Within the first years of life we humans seem to progress through the following stages in
producing language (Sternberg 2003)
1. Cooing, which comprises consonant largely vowel sounds
2. Babbling, which comprises consonant as well as vowel sounds to most peoples
ears the babbling of infants growing up among speakers from different language
groups sounds very similar.
3. One-word utterances; these utterances are limited in both vowels and the
consonants they utilize (Ingram 1999 cited by Sternberg 2003)
4. Two word-utterances and telegraphic speech.
5. Basic adult sentence structure (present by about age 4 years with continuing
vocabulary acquisition.
The infants utters his/her first word followed by one or two more and soon after yet a few more.
The infants uses these one-word utterances termed holophrasesto convey intentions desires and
demands. Usually the words are nouns describing familiar objects that the child observes (e.g.
book, ball, baby ) or wants (e.g. Mama, dada).
By 18 months of age children typically have vocabularies of 3 to 100 words ( Seigler
1986). Because the young childs vocabulary is very limited at this point in the development
process, the child overextend the meaning of words in his/her existing lexicon to cover things
and ideas for which a new word is lacking. For example the general term for any kind of four
legged animal may be doggie. In linguistic is called overextension error.

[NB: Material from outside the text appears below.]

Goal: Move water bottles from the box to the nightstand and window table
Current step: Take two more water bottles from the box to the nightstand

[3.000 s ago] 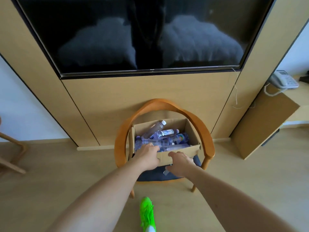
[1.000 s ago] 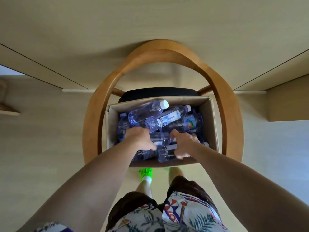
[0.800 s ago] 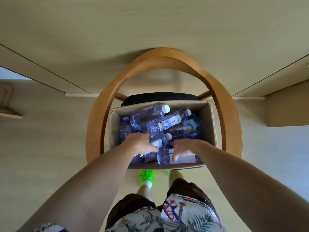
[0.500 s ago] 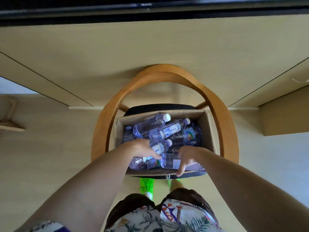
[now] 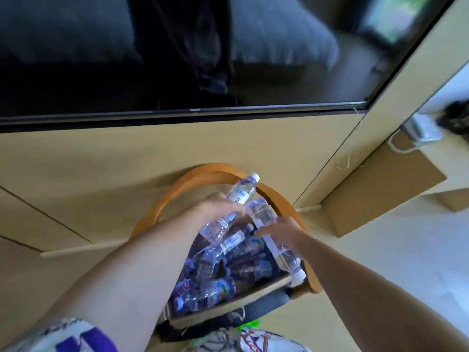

Language Acquisition Device
Noam Chomsky (1965, 1972), noted linguist claims that humans have an innate
language acquisition device (LAD). This LAD is a metaphorical organ that is responsible for
language learning. Just as a heart is designed to pump blood this language acquisition device is
preprogrammed to learn language whatever the language community children find themselves
in.
This means that we humans seem to be biologically preconfigured to be ready to
acquire language.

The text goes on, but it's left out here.